Images:
Top Left- Exterior of Oatman’s All Utopias Fell, a silver airstream trailer/space ship placed on metal rebar walkways
Top Right: Interior of a cluttered desk within the space ship
Bottom Left: cluttered space photos covering the walls, and one of Oatman’s collages of a cowboy beneath the sun.
Bottom Right: A long shot of the spaceship’s interior, with views of the cluttered walls and overwhelming bookshelves.
5/26/26- Inspiration Highlight #1
All Utopias Fell (The Shining, The Library of the Sun, Codex Solis)
Art makes me cry regularly, though it does not usually make me sob.
In July 2024, I insisted I needed to go to the MASSMoCA, my favorite contemporary art museum. I had the developmental work “finished” for what would become the AnarkHive’s first draft, but I hadn’t yet begun writing and did not know I still had two years of work ahead of me. Still, I had a vision of Magnolia in my head (at the time called Hutch). It had a tactility in my brain, a spaceship filled to the brim with art books, clutter, carpet, and one engineer’s overflowing desk.
And then I saw Michael Oatman’s All Utopias Fell.
It was fifteen minutes before the museum closed. My partner and I were wandering the museum’s grounds, not trying to leave yet but headed vaguely toward the exit. A shout caught my attention — a woman standing on a rickety metal structure high up in the air, waving to us. Now, people in Massachusetts don’t tend to flag down strangers for no good reason, but her greeting raised numerous questions of how she got up there.
I never met that woman, and I’ve never met Oatman, but All Utopias Fell changed everything. Oatman cites inspiration from the same pulp aeronaut sources as me. My first instinct upon walking into the Airstream trailer’s interior spaceship was to leave. I was overwhelmed with the sensation that I’d intruded into someone’s life. Once I realized that, no, the art piece is designed to feel that way and no one was going to yell at me for intruding, I broke down sobbing. At the time I felt like I’d been living in the world of the AnarkHive for ages, even though it ended up being only a drop in the bucket from where I sit in 2026 now.
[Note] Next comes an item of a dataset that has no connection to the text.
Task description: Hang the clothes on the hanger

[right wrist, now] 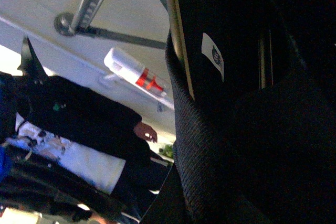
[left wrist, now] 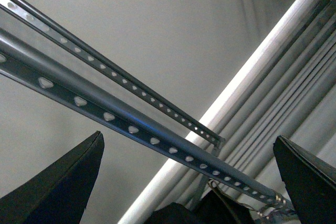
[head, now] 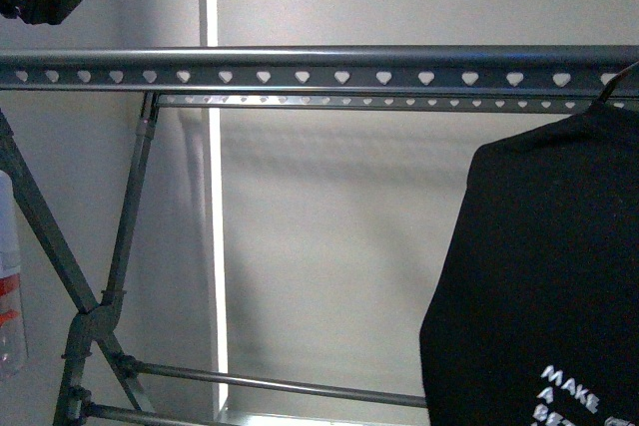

This art piece looked, smelled, felt, and sounded like the spaceship I’d constructed in my head. Magnolia had already been born in my mind’s eye, and here she was in physical reality. In fact, she’d existed since 2010. Oatman describes this space as a three dimensional collage. More importantly, it feels beyond simply the third dimension to the viewer. He created the work in 2010, thinking toward the future, witnessed by many over time but by me specifically fourteen years after its birth as I too thought about the future. And now I sit in 2026 and think about where the future is headed next.
Solar energy felt like such a boundless technology in the ‘10s technological shift. Now that its viability is threatened, not by obsolescence but by those in power with greater stake in clinging to fossil fuels, I find something wistfully innocent about Oatman’s future. I resembles my own innocence when this story simply existed as an idea in my head, before the train, before the lost pilot, before critique, before the publishing machine. I cannot help but love it.
The changing of what constituted “collage” helped me to reconsider the collage of my writing. The AnarkHive project is a mosaic of my own mind, of watching my father’s movies, of desires I always wanted to chase within stories, of that wistful hopefulness that humanity will shine beneath the sun even when times are hard. The Library of the Sun’s environment tells the story of a lonely aeronaut finding time to make arts and crafts while hurtling back toward earth.
So I wrote the story of the engineer I thought would sit in that chair. And then I rewrote it again.
I’ve never been happier.
Thank you, to the woman who called to me from high above, beaconing me to check out something cool. I hope I can do the same for someone else one day.